To do. Exactly as written, return all the data, leaving its pictures behind.

====================

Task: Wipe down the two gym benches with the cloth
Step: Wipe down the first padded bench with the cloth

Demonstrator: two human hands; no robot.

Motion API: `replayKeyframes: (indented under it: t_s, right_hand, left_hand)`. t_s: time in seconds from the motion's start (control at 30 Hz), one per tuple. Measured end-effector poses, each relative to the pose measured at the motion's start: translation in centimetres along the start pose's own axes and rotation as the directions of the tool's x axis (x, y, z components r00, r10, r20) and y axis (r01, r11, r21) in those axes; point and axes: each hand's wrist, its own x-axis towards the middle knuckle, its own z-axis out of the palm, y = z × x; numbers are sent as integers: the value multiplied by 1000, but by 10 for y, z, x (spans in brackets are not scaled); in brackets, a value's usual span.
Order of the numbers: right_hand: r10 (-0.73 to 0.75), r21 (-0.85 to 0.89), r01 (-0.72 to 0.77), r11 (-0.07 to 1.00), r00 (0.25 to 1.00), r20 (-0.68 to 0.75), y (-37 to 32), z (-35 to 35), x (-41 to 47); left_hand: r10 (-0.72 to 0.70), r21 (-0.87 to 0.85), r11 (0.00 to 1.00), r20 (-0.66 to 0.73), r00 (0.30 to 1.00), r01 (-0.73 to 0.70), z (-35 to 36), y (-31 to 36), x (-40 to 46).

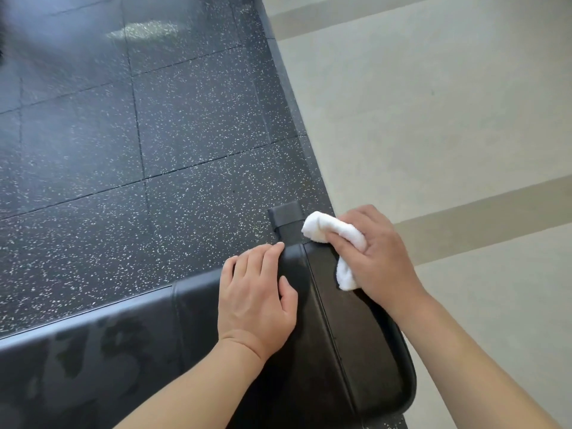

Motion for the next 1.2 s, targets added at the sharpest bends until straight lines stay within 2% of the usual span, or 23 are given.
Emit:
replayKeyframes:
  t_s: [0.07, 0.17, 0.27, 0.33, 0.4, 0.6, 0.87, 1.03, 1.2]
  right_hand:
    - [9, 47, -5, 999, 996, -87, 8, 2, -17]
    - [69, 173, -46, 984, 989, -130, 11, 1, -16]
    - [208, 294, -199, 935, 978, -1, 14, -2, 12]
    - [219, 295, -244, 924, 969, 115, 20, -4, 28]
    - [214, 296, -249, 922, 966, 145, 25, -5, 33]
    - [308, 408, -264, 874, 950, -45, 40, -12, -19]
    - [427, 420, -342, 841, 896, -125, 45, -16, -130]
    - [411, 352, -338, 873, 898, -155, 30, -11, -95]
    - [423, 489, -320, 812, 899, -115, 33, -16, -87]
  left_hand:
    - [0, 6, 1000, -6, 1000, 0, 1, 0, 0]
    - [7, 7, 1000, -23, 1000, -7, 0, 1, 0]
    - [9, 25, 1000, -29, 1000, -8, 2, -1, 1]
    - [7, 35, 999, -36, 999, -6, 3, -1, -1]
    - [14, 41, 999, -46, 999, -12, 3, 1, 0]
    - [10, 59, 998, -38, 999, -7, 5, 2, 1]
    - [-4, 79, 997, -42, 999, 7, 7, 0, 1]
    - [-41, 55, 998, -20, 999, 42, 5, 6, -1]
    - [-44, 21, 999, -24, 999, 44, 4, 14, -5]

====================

Output of the task.
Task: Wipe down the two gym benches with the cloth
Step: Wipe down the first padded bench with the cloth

Demonstrator: two human hands; no robot.

Motion API: `replayKeyframes: (indented under it: t_s, right_hand, left_hand)`. t_s: time in seconds from the motion's start (control at 30 Hz), one per tuple. Measured end-effector poses, each relative to the pose measured at the motion's start: translation in centimetres along the start pose's own axes and rotation as the directions of the tool's x axis (x, y, z components r00, r10, r20) and y axis (r01, r11, r21) in those axes; point and axes: each hand's wrist, its own x-axis towards the middle knuckle, its own z-axis out of the palm, y = z × x; numbers are sent as integers: the value multiplied by 1000, but by 10 for y, z, x (spans in brackets are not scaled); in brackets, a value's usual span.
Order of the numbers: right_hand: r10 (-0.73 to 0.75), r21 (-0.85 to 0.89), r01 (-0.72 to 0.77), r11 (-0.07 to 1.00), r00 (0.25 to 1.00), r20 (-0.68 to 0.75), y (-37 to 32), z (-35 to 35), x (-41 to 47); left_hand: r10 (-0.72 to 0.70), r21 (-0.87 to 0.85), r11 (0.00 to 1.00), r20 (-0.66 to 0.73), r00 (0.30 to 1.00), r01 (-0.73 to 0.70), z (-35 to 36), y (-31 to 36), x (-40 to 46).


Motion for the next 1.2 s, targets added at the sharpest bends until straight lines stay within 2% of the usual span, or 23 are given.
Emit:
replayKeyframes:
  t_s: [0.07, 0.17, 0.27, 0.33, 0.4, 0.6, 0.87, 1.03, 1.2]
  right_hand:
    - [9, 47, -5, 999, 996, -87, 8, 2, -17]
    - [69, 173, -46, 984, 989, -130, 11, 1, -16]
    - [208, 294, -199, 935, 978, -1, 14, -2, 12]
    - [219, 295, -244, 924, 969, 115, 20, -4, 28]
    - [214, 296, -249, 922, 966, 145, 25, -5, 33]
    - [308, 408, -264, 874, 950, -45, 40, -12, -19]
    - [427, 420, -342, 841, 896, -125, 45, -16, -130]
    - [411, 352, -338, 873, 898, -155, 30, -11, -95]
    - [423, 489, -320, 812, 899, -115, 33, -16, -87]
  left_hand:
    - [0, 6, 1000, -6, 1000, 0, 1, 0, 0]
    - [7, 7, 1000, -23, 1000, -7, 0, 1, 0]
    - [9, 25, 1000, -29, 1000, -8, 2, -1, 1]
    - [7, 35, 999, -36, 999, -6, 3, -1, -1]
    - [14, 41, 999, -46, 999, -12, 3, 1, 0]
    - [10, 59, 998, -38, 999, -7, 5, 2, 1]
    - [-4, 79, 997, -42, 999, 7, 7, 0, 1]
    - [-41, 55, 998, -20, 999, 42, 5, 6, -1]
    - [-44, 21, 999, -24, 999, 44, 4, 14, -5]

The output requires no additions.